§ Work instructions:
Scan the data beneath this task and copy each line that includes "things".

+++ Task input +++

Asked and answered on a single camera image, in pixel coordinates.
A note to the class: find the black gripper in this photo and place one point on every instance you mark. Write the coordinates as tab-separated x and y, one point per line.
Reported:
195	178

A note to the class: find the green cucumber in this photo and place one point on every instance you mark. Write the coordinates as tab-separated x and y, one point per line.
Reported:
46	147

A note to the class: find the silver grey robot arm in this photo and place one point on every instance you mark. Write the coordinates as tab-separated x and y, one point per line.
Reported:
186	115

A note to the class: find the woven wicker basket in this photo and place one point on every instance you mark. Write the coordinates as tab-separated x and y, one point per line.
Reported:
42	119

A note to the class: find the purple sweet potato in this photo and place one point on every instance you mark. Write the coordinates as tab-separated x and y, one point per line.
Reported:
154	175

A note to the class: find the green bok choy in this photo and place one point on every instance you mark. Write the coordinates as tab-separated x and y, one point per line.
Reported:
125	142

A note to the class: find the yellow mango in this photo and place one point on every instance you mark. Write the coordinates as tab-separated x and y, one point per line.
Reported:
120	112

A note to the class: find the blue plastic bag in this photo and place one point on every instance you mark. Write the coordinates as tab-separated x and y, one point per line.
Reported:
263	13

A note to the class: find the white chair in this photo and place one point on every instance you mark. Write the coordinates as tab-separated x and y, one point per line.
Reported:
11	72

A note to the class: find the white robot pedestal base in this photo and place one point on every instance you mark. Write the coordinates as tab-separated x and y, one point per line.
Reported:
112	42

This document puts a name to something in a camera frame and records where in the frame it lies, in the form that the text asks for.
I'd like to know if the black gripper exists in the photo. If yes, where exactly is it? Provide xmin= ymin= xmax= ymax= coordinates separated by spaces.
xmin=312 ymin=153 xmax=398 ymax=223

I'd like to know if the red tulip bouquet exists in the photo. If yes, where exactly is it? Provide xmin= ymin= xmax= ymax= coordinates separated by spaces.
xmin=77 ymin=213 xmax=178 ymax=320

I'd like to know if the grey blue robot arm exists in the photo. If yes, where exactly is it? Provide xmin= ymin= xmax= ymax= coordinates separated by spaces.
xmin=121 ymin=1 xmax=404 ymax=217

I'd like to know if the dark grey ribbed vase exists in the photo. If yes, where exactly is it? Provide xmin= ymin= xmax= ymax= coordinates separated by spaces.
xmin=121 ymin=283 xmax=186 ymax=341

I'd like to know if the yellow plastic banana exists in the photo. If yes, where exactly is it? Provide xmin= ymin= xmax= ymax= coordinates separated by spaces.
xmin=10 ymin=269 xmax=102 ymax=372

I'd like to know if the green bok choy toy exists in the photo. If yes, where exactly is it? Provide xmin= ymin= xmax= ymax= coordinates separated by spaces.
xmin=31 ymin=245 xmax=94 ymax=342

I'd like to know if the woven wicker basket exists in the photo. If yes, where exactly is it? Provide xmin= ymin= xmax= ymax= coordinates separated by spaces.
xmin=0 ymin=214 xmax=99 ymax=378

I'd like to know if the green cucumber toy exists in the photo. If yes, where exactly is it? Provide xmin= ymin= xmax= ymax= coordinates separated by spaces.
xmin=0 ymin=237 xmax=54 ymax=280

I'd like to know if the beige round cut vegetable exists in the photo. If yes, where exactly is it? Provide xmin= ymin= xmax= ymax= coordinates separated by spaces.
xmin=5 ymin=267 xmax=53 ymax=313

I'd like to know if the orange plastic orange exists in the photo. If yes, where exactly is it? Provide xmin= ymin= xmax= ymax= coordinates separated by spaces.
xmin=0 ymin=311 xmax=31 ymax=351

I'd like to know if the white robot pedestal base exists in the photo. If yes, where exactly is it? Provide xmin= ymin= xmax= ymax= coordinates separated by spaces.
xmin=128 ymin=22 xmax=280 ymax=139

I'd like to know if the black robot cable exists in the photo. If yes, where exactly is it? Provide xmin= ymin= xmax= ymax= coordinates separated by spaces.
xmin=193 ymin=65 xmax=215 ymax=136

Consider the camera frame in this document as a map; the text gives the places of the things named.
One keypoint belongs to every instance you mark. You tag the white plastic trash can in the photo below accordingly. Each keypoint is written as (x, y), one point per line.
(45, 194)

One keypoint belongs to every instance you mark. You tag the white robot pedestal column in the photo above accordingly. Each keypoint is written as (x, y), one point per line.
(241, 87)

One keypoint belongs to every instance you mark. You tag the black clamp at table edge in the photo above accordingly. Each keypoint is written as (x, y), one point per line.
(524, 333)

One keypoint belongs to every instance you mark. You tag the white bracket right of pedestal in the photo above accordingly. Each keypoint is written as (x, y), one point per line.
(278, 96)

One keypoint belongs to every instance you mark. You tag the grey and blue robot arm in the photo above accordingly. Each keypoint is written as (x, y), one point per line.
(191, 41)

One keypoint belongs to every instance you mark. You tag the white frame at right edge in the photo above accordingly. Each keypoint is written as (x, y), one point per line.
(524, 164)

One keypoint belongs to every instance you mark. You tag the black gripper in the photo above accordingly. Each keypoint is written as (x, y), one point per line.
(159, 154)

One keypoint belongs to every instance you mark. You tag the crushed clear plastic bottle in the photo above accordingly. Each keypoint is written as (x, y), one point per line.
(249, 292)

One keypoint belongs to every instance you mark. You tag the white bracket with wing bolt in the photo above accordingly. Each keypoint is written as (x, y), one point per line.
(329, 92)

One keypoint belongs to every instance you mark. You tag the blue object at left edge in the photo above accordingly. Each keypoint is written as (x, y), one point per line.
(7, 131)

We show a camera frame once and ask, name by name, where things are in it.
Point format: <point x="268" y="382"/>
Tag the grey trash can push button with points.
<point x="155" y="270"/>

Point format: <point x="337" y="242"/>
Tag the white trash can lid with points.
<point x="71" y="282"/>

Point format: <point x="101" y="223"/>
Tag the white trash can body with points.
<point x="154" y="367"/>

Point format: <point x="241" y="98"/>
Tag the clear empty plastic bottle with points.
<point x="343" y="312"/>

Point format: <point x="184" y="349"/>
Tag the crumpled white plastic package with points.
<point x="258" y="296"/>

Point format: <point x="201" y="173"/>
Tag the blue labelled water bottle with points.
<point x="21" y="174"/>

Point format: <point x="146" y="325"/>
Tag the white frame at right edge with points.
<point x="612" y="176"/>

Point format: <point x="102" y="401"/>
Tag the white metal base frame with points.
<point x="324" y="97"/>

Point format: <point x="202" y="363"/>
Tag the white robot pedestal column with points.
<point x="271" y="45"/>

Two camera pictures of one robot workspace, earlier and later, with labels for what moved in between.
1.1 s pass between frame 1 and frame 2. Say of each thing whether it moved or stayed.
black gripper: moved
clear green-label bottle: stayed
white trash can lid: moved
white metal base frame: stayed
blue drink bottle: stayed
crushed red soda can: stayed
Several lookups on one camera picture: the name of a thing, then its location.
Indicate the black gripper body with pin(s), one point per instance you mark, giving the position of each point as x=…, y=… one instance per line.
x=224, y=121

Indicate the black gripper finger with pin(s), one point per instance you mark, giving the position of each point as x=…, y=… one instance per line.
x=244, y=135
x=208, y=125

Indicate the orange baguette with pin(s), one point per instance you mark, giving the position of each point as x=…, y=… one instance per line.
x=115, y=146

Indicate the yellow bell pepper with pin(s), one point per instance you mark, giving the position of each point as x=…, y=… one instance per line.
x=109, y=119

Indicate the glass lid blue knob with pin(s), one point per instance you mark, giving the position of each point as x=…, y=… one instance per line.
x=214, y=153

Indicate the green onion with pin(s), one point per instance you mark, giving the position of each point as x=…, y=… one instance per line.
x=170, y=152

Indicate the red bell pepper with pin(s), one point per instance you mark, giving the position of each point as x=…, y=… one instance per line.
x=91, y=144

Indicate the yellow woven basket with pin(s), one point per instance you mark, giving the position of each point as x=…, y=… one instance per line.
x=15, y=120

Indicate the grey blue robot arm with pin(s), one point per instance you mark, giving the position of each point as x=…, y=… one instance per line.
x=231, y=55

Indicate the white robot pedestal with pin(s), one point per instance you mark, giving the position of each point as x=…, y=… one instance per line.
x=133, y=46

+++

§ Answer:
Consider the camera frame in this document as a map; the text gives the places of the things named.
We show a camera frame once and ask, name by name, where things are in it.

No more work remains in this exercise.